Lectura del segundo libro de los Reyes
(5,14-17): Volvió Naamán al profeta y alabó
al Señor.
En aquellos
días, el sirio Naamán bajó y se bañó en el Jordán siete veces, conforme a la
palabra de Elíseo, el hombre de Dios. Y su carne volvió a ser como la de un
niño: quedó limpio de su lepra.
Naamán y su
comitiva regresaron al lugar donde se encontraba el hombre de Dios. Al llegar,
se detuvo ante él exclamando: «Ahora reconozco que no hay en toda la tierra
otro Dios que el de Israel. Recibe, pues, un presente de tu servidor.» Pero
Eliseo respondió: «¡Vive el Señor ante quien sirvo, que no he de aceptar nada».
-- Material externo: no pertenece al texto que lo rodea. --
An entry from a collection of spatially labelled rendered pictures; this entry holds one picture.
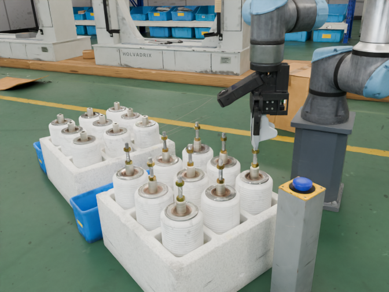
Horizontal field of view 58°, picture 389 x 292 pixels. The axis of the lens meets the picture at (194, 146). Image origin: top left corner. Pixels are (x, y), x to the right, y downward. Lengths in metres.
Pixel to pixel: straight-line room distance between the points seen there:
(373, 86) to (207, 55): 1.96
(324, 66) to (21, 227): 1.10
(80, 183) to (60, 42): 2.87
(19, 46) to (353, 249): 3.78
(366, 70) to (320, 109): 0.19
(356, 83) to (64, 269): 0.97
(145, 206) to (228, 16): 2.17
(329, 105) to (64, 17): 3.25
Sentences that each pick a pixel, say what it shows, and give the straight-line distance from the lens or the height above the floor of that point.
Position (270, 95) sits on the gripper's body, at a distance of 0.81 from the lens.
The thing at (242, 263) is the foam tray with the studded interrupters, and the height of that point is 0.09.
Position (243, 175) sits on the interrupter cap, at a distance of 0.93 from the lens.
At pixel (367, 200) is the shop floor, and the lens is 1.40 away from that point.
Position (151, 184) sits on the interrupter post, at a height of 0.27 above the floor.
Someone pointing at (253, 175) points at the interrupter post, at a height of 0.26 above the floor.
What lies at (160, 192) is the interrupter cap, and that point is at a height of 0.25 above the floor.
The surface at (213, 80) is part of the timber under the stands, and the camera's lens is 2.81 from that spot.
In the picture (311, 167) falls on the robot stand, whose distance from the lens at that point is 1.25.
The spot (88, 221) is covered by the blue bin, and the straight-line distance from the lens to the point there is 1.11.
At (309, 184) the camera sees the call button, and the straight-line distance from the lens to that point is 0.76.
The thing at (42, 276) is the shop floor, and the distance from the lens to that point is 1.10.
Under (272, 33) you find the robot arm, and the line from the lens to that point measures 0.79.
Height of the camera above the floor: 0.70
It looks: 24 degrees down
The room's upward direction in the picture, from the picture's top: 2 degrees counter-clockwise
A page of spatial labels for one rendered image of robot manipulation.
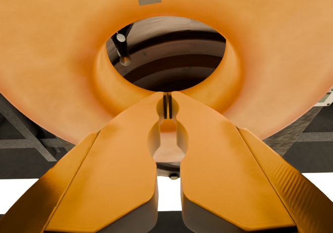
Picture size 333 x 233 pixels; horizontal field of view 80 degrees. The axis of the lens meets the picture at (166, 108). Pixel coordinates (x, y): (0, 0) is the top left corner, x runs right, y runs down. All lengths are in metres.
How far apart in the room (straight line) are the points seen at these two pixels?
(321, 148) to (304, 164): 1.12
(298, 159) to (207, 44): 8.73
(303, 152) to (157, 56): 9.04
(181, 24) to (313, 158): 9.09
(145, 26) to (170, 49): 0.05
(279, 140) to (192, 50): 0.69
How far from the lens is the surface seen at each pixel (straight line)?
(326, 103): 0.80
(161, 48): 0.32
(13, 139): 6.49
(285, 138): 0.94
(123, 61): 0.24
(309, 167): 9.02
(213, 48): 0.33
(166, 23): 0.32
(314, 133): 6.31
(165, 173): 0.50
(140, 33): 0.33
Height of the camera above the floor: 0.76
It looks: 48 degrees up
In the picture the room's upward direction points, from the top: 178 degrees clockwise
Y le insistió en que aceptase, pero él rehusó.
Naamán dijo
entonces: «Que al menos le den a tu siervo tierra del país, la carga de un par
de mulos, porque tu servidor no ofrecerá ya holocausto ni sacrificio a otros
dioses más que al Señor».
Salmo 97, 1. 2-3ab. 3cd-4: El
Señor revela a las naciones su salvación. R./
Cantad al Señor un cántico nuevo, porque ha
hecho maravillas. // Su diestra le ha dado la victoria, su santo brazo. R./
El Señor da a conocer su victoria, revela a
las naciones su justicia. // Se acordó de su misericordia y su fidelidad en
favor de la casa de Israel. R./
Los confines de la tierra han contemplado
la salvación de nuestro Dios. // Aclama al Señor, tierra entera, gritad,
vitoread, tocad. R./
Lectura de la segunda carta de San Pablo a Timoteo
(2,8-13): Si perseveramos, reinaremos con
Cristo.
Querido
hermano: Acuérdate de Jesucristo, resucitado de entre los muertos, nacido del
linaje de David, según mi Evangelio, por el que padezco hasta llevar cadenas,
como un malhechor; pero la palabra de Dios no está encadenada. Por eso lo
aguanto todo por los elegidos, para que ellos también alcancen la salvación y
la gloria eterna en Cristo Jesús. Es palabra digna de crédito: Pues si morimos
con él, también viviremos con él; si perseveramos, también reinaremos con él;
si lo negamos, también él nos negará. Si somos infieles, él permanece fiel,
porque no puede negarse a sí mismo.
Lectura del Santo Evangelio según San Lucas
(17, 11-19): ¿No ha habido quien volviera a dar
gloria a Dios más que este extranjero?
Una vez,
yendo Jesús camino de Jerusalén, pasaba entre Samaria y Galilea. Cuando iba a
entrar en una ciudad, vinieron a su encuentro diez hombres leprosos, que se
pararon a lo lejos y a gritos le decían: «Jesús, maestro, ten compasión de
nosotros». Al verlos, les dijo: «ld a presentaros a los sacerdotes».
Y sucedió
que, mientras iban de camino, quedaron limpios. Uno de ellos, viendo que estaba
curado, se volvió alabando a Dios a grandes gritos y se postró a los pies de
Jesús, rostro en tierra, dándole gracias. Éste era un samaritano.
Jesús tomó
la palabra y dijo: «¿No han quedado limpios los diez?; los otros nueve, ¿dónde
están? ¿No ha habido quien volviera a dar gloria a Dios más que este
extranjero?».
Y le dijo: «Levántate,
vete; tu fe te ha salvado».
&
Pautas para la reflexión personal
z El vínculo entre las lecturas
La obediencia de la
fe y la gratitud ante los dones de Dios nos ayudan a leer unitariamente los
textos de este Domingo. Los diez leprosos se fían de la palabra de Jesús y se
ponen en camino para presentarse a los sacerdotes, a fin de que reconocieran
que están curados de la lepra y sólo uno se volvió para agradecer el milagro
(Evangelio). Naamán, el sirio, obedece las palabras del profeta Eliseo, a
instancias de sus siervos, sumergiéndose siete veces en el Jordán, con lo que
quedó curado de la lepra.
En acto de gratitud
promete ofrecer solamente a Yahvé holocaustos y sacrificios (Primera Lectura).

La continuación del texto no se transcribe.